I have a story to tell, one I have never written down before, though I’ve told it at times in pieces, making small jokes about having been raised in a convent. It was a way for people to visualize what it was like to spend eight years in a school taught only by nuns fresh from Ireland the year I entered first grade. The only grade I attended in public school was kindergarten. My kindergarten year was spent with crayons and finger paints, playing kitchen, hula dancing, and learning the alphabet and numbers. I remember being different from the other girls, because my two best playmates in class were boys.
In first grade, my teacher was strange and foreboding in a full-length black habit, giant rosary and starched white bib. Her veil assembly rose half a foot from her forehead into a long peak to support the black veil that fell to her waist, from which no hair was ever visible. She liked to widen her eyes to glare through her coke bottle glasses, nodding regularly at a chosen child, baring her teeth while she gritted them with displeasure. When she crossed her arms underneath her bib, she seemed to expand even further with irritation.

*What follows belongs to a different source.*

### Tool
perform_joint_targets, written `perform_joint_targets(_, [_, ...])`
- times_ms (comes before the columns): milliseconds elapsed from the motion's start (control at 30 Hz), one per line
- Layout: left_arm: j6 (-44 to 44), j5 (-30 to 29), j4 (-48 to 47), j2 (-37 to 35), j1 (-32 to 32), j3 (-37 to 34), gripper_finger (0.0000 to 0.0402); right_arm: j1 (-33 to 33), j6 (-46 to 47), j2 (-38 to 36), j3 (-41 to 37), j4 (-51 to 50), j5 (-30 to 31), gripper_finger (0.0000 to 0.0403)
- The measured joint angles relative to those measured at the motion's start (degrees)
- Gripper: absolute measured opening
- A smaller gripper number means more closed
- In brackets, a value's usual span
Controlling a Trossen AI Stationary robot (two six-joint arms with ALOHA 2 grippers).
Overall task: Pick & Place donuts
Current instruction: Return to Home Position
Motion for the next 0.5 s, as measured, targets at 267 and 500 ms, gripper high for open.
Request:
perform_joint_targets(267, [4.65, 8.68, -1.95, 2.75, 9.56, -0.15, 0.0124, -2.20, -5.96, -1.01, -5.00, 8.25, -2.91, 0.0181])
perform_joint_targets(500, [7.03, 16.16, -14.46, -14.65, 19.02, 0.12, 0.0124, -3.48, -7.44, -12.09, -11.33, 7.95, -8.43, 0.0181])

What I remember most about that grade was worrying over a small hole I had doodled in the reader without realizing it. I took seriously the bug-eyed threats of “Woe betide ye” if any book was returned in anything but perfect condition. There were lots of books now, carried home every night for homework in the required leather book bag. I was to grow calluses from the handle, alternating the bag from hand to hand for the thirty-minute walk between home and school. I can remember the relief I felt the rare times the bag was light. At the end of first grade, I had earned exactly one A, one D and an assortment in between. My father paid me a quarter for the A, but I was required to give it back immediately to make up for the D. I remember the A was in reading, and my one point of pride in earning it disappeared into tears. He never did find out that I had read the reader start to finish, the first few weeks of class.
It was a harsh lesson, but my 7-year old mind figured out that next year I needed more A’s, and in second grade I worked very hard. My teacher was a tense perfectionist, a relief from the terror of first grade. I remember most a certain assignment early in the school year: to read a chapter in the bible studies book and to spell every word in the chapter by the next school day. The book was not really 2nd grade level, and although I could read it, I struggled with memorizing all the words. I remember lying in my bunk at home, panicked because I could not seem to learn to spell “daughter.” I kept repeating and repeating it to myself to make it stick. My mother came in and heard me, and went out again after understanding what it was I was trying to do. The next day, there was no mention of the need to spell the words in class, and that assignment was never repeated. I still remember it on some level whenever I spell words with “aught” in them. I got the A’s I needed on my report cards, and made my quarters without loosing a single one that year.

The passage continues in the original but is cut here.